Marcia Anne Pankratz (born October 1, 1964) is an American former field hockey forward and current head coach for the Michigan Wolverines. Pankratz participated in two Summer Olympics. In 1988 she finished in eighth position with Team USA, in 1996 she claimed the fifth spot. Pankratz had 110 international appearances over the course of her career.

Career

Playing career
Pankratz attended Wakefield High School and the University of Iowa, where she played for the Hawkeyes. She finished her career with 76 goals to rank third among all-time Iowa goal scorers. She was chosen for the NCAA All-Tournament team in 1984 and was part of the first team of the Big Ten All-Decade Team (1981–91). She was named University of Iowa Female Athlete of the Year and was twice (1984 and 1985) selected All-American. She won the Big Ten Medal of Honor for 1985–86.

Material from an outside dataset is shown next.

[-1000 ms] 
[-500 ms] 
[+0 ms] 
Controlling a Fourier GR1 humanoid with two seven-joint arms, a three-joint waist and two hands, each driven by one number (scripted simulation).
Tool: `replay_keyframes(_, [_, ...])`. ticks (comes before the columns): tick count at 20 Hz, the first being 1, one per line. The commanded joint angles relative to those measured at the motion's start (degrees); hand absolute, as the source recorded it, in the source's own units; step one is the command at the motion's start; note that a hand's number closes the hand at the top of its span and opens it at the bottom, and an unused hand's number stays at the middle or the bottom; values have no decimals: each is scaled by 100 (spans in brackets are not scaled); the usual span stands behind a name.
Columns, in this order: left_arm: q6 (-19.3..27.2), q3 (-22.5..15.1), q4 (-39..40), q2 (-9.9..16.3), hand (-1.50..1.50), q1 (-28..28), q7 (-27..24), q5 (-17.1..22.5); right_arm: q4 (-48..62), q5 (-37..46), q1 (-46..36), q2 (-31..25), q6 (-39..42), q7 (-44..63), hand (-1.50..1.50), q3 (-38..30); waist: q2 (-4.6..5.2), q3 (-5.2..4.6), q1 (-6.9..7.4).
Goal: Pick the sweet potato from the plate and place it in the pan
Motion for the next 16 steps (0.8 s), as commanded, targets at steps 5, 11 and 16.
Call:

Pankratz was vice-captain of Team USA from 1985–1996. She played with the team that won a bronze medal at the Hockey World Cup in 1986 and 1994, a bronze medal at the 1991 Pan American Games, a silver at the Pan Am Games in 1995, and a bronze at the 1995 Hockey Champions Trophy tournament. She scored three goals at the 1996 Olympic Games.

Coaching career
She was assistant coach at the University of North Carolina at Chapel Hill, and was head coach at the University of Michigan when the Wolverines won the 2001 NCAA Championship, the first NCAA championship  by a women's team in the history of Michigan athletics. Pankratz has guided Michigan to seven Big Ten Tournament Championships and ten Big Ten regular-season titles during her tenure. 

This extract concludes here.